The story of love, folly and things that go bump in the night is still sketched out during guided walks in Olde London Towne. In The Cock Lane Ghost, Paul Chambers has written a documentary account which puts flesh on the skeleton of the yarn. Thanks to its enthralling details and preposterous goings-on, it reads like a novel.

The next world came knocking when and Mr and "Mrs" Kent moved into Number 21, the lodgings from hell. It had an allegedly supernatural rapping which occurred only in the presence of Betty, the landlord's daughter. Kent was already in trouble before he moved into the dingy street near St Paul's. He had made an unmarried woman pregnant, again - and couldn't marry her, as she was the sister of his deceased first wife. He had just got himself thrown out of his previous lodgings by lending the landlord a large sum and then daring to ask for repayment. He did the same at Cock Lane, with the same result.

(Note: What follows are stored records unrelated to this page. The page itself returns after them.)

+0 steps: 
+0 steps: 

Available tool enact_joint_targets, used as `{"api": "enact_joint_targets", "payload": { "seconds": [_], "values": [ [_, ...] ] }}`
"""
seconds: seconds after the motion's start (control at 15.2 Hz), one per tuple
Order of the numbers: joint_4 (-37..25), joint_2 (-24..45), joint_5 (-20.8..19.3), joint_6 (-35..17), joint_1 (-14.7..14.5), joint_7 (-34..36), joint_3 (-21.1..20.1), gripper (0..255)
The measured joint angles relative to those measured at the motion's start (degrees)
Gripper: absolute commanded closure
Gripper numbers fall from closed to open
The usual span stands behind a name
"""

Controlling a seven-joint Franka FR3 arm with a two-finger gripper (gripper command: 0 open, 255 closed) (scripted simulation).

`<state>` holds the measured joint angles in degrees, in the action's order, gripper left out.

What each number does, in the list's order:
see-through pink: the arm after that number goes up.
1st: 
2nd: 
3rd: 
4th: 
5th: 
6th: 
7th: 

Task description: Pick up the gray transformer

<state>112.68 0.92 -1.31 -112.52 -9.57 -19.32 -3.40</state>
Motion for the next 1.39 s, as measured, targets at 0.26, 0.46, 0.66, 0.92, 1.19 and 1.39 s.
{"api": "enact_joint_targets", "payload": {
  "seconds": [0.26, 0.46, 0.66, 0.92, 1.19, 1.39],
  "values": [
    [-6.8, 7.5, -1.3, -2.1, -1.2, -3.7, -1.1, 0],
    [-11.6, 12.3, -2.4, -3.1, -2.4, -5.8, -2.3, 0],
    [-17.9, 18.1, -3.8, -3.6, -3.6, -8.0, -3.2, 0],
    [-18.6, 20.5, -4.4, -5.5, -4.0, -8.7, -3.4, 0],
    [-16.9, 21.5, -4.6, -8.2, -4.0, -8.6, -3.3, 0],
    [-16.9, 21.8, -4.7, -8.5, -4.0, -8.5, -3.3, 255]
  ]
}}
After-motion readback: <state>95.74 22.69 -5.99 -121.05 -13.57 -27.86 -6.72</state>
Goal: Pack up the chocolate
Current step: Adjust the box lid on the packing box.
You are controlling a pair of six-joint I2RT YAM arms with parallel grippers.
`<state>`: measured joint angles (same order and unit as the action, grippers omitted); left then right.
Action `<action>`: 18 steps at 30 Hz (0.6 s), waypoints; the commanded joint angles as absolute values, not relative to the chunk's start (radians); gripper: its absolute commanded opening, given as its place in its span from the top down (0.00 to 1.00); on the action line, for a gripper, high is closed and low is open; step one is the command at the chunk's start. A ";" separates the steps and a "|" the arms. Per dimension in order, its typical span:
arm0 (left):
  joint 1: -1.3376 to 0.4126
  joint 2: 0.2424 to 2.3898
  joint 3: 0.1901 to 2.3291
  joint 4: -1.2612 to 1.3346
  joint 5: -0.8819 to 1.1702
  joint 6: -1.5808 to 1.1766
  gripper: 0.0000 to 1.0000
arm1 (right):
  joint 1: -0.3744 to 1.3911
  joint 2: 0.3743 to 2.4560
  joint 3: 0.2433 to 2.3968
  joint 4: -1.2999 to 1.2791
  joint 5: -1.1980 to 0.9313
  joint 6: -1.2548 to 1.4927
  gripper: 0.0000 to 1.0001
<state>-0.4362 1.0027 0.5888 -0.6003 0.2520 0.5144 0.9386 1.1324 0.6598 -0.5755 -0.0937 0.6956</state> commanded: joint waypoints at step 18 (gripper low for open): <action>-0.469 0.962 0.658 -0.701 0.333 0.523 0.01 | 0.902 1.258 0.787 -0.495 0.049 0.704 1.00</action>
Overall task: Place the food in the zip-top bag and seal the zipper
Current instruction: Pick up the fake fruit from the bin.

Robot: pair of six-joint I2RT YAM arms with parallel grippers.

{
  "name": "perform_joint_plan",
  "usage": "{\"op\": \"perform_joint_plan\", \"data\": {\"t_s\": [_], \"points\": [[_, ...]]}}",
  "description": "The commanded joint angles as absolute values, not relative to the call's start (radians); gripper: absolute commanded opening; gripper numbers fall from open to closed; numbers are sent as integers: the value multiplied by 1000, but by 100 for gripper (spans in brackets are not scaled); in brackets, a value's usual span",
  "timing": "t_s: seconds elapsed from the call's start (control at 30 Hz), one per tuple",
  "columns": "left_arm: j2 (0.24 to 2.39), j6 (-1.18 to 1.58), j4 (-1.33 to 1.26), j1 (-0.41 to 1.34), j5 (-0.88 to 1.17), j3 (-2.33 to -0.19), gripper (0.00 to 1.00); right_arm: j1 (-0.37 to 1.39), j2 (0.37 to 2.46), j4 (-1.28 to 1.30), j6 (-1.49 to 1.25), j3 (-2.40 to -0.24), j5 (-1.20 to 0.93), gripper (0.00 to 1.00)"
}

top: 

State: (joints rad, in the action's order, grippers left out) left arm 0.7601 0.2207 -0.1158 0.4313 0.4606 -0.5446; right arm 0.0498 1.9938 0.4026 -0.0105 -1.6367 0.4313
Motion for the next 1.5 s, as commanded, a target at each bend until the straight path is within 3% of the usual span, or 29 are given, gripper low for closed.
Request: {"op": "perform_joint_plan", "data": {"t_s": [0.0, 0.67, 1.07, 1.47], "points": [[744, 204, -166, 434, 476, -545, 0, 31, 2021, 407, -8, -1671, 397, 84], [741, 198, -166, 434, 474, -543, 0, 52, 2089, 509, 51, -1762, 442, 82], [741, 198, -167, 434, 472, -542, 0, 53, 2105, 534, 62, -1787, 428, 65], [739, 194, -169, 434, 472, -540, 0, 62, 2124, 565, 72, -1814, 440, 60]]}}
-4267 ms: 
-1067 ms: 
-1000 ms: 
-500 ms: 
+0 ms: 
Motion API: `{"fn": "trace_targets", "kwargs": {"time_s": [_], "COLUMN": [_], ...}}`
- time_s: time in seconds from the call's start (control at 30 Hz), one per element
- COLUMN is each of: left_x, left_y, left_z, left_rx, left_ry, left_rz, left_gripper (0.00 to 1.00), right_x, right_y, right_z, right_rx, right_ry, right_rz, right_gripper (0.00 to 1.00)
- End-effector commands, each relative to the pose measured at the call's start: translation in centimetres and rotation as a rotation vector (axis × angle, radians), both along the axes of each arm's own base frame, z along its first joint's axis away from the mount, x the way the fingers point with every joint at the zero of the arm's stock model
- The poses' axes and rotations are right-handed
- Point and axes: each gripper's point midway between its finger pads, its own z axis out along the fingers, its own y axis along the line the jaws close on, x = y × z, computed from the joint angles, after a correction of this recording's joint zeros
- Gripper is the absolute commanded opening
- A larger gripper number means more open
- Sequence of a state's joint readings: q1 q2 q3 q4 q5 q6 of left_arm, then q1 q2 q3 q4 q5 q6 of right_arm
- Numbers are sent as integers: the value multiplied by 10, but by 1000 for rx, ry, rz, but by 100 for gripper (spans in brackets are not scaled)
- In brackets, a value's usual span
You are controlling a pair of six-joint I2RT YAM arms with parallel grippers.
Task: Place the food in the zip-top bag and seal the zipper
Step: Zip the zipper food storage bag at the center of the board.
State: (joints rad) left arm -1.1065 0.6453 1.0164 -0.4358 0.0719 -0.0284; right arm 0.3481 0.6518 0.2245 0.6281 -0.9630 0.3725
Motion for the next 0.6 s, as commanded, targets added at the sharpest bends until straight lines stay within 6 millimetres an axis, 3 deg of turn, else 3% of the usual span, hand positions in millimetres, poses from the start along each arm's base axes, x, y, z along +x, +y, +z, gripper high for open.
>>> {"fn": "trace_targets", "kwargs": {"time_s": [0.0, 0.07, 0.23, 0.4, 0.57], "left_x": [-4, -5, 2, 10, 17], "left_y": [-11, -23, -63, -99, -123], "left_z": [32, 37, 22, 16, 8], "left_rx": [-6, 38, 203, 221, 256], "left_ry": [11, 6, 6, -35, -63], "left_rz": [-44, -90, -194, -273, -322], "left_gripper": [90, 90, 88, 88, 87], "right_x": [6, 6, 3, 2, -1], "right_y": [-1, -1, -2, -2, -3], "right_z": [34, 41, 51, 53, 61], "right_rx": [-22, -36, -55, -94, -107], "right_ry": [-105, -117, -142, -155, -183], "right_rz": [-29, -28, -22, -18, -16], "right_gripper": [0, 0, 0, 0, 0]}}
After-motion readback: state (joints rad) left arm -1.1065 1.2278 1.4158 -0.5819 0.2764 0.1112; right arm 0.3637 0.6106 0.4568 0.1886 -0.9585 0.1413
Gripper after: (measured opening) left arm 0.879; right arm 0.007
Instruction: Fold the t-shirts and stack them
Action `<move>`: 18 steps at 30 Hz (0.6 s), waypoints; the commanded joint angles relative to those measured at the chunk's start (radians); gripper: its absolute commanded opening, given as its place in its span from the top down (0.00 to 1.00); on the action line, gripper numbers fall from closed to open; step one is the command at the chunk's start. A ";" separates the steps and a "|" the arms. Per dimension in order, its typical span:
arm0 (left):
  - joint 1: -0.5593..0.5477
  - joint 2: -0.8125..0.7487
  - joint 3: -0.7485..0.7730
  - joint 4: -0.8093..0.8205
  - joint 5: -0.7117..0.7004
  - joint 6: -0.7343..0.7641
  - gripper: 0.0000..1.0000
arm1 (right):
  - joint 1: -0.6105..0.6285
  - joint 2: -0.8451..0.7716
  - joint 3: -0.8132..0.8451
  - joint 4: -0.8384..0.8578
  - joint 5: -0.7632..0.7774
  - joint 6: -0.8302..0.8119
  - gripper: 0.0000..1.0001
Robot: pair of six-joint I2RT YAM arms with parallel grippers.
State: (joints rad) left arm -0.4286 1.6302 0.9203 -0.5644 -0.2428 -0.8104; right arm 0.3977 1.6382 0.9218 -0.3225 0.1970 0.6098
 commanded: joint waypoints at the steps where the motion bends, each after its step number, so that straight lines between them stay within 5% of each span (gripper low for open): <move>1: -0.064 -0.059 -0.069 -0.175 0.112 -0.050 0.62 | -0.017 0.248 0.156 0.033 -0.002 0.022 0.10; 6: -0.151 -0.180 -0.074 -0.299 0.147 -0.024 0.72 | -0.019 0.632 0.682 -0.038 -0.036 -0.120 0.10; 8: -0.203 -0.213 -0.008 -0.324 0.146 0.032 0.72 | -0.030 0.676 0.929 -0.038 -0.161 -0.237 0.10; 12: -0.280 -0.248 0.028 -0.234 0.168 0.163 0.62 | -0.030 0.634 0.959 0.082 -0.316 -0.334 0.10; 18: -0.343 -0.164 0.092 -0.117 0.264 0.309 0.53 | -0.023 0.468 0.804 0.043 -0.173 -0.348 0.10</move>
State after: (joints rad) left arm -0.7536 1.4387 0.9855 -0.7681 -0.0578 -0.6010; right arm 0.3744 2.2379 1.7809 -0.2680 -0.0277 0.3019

Richard Parsons, the vindictive, drunken landlord, put it about that the ghostly knockings emanated from the dead Mrs Kent, returning from beyond the grave to express her horror at her husband carrying on with her sister. After the couple had been booted out, Fanny caught smallpox and died. Parsons declared that it was murder - and the ghost agreed. When questioned, it would knock once for Yes and twice for No. According to Parsons, this was now another ghost, the shade of just-dead Fanny; the spooky message was that she had died from Kent's poison.

Curious and gullible mobs packed the house and street. Kent looked like taking the rap for murder until a team of ghostbusters, led by Samuel Johnson, revealed the fraud: the noises were created by young Betty. Now it was Kent's turn to go on the offensive against those who could have had him hanged. They ended up in the dock and, in Parsons' case, in the pillory. Annoyingly, the ghost was never sued for libel: knock once for innocent, twice for guilty.